When my husband and I moved to L.A. a few years ago, we started a tradition that’s as exciting as it gets for a city couple with a few kid-free hours: We’d drop our daughter off with Grandma in the suburbs, and ravage her local J.Crew factory store.
But I’d rarely come out of the dressing room for the requisite “How does this look?” conversation. It’s not that I have body dysmorphia or because my husband has terrible taste in clothing (he doesn’t). It was because I was abiding by my mother’s marital advice: Don’t comment on the other person’s appearance.
My parents — God help them — have been married for 51 years. For 40 of them, my father had a mustache. One day, while vacationing in the Galapagos, he realized that with all that hair on his upper lip, every time he put on the snorkel mask he got a mouthful of water. So off it came, without warning.
“What do you think of dad with a clean-shaven face?” I asked my mom when they reported the news.
“I thought there was a stranger in my bed!”
“But did you like it?”
“Did I like it? What does it matter? It’s his face!” she said, aghast that I would even ask. “Do I want him commenting on my face? No, I don’t. So I don’t comment on his.”
I’m pretty sure this started as some sort of ’90s-era feminist rebellion — a declaration that her looks and her choices would in no way be shaped by my father’s gaze. Not that they’d ever been, and not that my mother has ever been particularly bold in her fashion choices — she mostly wears sweatpants and leg warmers around town. (On further thought, perhaps this is why she wanted no comments. ) In any event, her only signature fashion move has been her silver crew cut, which she pulls off so effortlessly that women are forever asking for her hairdresser’s phone number.
But in order for my mother’s philosophy to work, it had to go both ways: She didn’t want my father telling her what looks he preferred, so she never picked out my father’s clothes, haircut, or facial-hair choices. She said little about his picks, and expected him to stay mum about hers. This wasn’t borne out of some sort of equality pact, but rather on the staunch belief that our respective opinions about our own bodies supersede anyone else’s.
I want to be clear: my parents do compliment each other. My dad regularly tells my mom how beautiful she is, she regularly thanks him for his cooking, and they have a very happy marriage. But her message to us, her daughters, seemed to be: It’s your body, your choice. The end.
This seems to fly in the face of two fundamental things that happen subliminally in marriage — first, that you try to please and make things easy for and compromise with and occasionally impress your partner. And second, that you feel entitled to comment on, well, everything: the person’s tone of voice and the way he walks across the room and the way she answers the phone and the ugly shoes he pairs with those pants you hate and the caftan he thinks looks a little too much like a bathrobe. My mother seemed to be saying: just stop it.

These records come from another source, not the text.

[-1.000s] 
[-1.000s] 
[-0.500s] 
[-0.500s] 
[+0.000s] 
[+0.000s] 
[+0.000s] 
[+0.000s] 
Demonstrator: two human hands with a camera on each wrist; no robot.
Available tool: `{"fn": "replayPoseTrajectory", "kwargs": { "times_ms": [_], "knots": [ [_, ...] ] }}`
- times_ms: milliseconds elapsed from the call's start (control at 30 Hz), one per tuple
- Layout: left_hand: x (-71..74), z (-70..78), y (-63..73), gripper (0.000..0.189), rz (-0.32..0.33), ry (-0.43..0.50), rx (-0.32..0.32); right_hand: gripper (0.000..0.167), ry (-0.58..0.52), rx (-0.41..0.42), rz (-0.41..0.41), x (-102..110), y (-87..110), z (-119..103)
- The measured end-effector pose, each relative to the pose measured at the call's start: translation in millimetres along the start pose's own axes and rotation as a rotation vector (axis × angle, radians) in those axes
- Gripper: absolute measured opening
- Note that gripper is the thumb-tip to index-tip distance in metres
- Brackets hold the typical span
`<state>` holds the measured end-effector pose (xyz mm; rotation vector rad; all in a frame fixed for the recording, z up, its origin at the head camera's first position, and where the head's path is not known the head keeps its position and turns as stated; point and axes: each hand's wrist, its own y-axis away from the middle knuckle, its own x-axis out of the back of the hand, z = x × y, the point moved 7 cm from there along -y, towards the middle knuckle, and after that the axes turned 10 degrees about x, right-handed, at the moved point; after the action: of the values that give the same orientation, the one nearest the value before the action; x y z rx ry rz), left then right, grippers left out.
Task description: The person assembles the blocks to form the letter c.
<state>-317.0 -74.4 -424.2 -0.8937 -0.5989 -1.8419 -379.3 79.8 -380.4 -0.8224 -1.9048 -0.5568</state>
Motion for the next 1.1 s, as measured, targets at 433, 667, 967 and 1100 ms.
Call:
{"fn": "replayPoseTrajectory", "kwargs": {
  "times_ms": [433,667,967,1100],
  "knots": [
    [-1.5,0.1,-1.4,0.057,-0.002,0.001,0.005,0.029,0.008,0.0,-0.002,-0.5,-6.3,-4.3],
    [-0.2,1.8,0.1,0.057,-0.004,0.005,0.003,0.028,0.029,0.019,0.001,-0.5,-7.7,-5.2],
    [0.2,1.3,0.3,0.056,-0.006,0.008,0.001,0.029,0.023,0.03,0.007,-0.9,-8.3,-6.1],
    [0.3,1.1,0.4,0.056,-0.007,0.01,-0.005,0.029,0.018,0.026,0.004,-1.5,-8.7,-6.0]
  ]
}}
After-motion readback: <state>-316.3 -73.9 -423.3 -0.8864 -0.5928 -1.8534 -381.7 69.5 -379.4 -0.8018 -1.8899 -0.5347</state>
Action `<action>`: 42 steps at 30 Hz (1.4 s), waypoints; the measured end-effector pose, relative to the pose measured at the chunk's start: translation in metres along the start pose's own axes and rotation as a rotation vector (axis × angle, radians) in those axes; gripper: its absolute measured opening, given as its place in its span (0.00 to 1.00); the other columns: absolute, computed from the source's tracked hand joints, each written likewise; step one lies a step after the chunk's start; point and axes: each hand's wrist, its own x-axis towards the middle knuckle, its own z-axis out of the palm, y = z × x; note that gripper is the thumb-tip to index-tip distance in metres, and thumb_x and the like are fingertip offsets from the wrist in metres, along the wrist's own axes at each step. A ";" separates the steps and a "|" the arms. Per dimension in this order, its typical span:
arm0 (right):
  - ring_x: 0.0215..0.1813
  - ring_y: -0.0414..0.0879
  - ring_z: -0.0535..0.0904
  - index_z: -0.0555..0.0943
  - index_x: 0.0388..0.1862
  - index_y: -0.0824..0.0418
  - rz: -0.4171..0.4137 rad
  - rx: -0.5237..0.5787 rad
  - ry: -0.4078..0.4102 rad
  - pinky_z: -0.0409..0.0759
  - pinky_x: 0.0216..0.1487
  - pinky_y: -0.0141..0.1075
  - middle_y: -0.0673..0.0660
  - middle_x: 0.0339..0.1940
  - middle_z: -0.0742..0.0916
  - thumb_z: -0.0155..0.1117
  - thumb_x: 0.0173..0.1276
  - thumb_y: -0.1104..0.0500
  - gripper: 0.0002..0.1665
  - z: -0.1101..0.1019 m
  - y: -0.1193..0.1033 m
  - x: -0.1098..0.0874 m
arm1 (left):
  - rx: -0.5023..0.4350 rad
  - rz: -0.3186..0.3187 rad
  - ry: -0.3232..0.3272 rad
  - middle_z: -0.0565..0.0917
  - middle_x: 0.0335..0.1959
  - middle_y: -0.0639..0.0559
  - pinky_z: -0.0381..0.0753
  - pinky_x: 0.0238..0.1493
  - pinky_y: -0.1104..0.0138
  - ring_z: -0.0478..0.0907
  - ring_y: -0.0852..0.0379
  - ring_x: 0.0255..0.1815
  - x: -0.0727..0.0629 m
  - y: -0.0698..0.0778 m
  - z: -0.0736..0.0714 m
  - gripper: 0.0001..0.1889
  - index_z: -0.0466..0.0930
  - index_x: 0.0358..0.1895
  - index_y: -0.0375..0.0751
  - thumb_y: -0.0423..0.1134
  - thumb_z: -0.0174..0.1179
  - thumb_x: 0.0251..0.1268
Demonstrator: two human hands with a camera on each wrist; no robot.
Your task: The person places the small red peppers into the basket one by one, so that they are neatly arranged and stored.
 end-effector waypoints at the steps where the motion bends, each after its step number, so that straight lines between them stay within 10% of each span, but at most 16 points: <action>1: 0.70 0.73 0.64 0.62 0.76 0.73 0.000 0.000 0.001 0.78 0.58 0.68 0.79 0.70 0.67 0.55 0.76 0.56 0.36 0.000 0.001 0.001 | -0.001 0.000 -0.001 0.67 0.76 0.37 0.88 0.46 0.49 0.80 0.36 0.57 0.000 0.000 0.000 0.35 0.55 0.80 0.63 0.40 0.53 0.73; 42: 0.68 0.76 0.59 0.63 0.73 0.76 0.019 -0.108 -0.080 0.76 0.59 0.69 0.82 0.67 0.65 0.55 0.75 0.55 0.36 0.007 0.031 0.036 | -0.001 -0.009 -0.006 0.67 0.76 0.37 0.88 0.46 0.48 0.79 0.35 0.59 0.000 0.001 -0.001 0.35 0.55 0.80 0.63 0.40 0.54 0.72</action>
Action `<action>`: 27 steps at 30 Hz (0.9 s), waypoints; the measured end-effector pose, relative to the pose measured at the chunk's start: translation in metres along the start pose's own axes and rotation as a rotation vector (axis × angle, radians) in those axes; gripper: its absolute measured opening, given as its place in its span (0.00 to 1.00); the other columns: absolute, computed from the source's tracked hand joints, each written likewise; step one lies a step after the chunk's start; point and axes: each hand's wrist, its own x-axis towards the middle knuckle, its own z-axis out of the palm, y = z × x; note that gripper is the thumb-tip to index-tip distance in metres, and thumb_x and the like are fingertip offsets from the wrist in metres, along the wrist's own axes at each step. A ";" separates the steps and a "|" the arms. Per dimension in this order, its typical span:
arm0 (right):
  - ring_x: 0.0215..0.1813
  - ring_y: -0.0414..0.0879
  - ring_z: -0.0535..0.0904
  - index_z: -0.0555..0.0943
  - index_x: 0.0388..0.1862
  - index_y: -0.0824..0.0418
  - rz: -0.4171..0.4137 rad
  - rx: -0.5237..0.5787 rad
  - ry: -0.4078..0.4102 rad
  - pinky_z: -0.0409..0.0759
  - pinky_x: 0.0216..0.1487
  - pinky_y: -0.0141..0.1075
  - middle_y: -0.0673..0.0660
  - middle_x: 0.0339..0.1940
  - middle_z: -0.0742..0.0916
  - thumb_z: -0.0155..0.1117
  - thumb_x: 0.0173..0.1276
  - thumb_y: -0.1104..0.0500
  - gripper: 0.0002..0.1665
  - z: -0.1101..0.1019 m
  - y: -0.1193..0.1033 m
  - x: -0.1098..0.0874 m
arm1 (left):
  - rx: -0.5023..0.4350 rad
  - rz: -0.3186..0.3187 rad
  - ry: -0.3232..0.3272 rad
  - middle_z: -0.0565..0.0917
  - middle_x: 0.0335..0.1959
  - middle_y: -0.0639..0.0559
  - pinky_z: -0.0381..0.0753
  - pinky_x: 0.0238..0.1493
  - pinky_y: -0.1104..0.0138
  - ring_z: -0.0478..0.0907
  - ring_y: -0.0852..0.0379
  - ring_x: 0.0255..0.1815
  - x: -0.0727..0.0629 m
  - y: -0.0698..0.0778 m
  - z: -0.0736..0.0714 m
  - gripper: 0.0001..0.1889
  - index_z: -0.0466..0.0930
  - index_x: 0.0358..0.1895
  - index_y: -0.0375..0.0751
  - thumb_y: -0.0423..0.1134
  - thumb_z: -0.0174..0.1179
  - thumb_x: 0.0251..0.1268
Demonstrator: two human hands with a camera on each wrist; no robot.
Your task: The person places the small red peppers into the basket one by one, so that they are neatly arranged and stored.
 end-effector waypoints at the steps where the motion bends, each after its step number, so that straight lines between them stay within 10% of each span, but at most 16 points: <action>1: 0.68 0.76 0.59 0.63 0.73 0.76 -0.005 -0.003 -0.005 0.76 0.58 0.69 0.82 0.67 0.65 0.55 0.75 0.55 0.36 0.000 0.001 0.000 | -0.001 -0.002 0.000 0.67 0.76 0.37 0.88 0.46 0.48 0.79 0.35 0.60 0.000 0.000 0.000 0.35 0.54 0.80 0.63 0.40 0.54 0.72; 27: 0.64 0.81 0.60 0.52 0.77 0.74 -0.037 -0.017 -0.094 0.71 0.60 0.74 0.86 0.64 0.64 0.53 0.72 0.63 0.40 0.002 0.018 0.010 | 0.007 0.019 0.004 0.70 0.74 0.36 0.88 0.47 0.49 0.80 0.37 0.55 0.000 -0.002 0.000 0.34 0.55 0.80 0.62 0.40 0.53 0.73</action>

Your husband doesn’t like your haircut? It’s not his hair. He doesn’t like his lipstick? Not his lips. He doesn’t want you to get a nose ring? Not his face. And guess what? You aren’t doing it for him. You’re doing it for you! Even if you’re married, be your own woman! Let him be his own man! Everyone leave everyone else alone!
Now, as a married woman, let me tell you: this is not easy to do. Like every other person on the planet — save my mother, apparently — I want my lover to tell me how good I look, so shoot me. And I do, on occasion, tell my husband how great he looks. We also support and encourage each other in all sorts of other ways (thank you for doing the dishes, picking up the kid, sending me such a sweet email). But I do try to adhere to the core of my mother’s message: Ultimately, my gaze, my view, is the only one I should take to heart. I am not here to please anyone else, even if said person needs to be seen with me in public.
This meant I cut off all my hair without warning my husband it was coming. That I regularly don’t shave my legs or armpits, and don’t care whether this bothers him. That I wear sandals and necklaces he disdains. That I stop myself from saying, “I love your beard, don’t shave it!” even though I really do prefer him with a five o’clock shadow. Yes, I have been caught begging him to throw away pants from 1998, but mostly I restrain myself. My husband is not my doll to tool with; nor am I his.
Now we are trying to do the same with our daughter, which — as anyone with a girl will tell you — is virtually impossible. “Look how pretty you are!” is the most commonly voiced sentence from any person anywhere, followed closely by, “What a beautiful dress!” This means we do the best we can to say little to nothing about her fashion choices.
“Do you like it?” we ask.
In a perfect world, it would be the only thing that matters.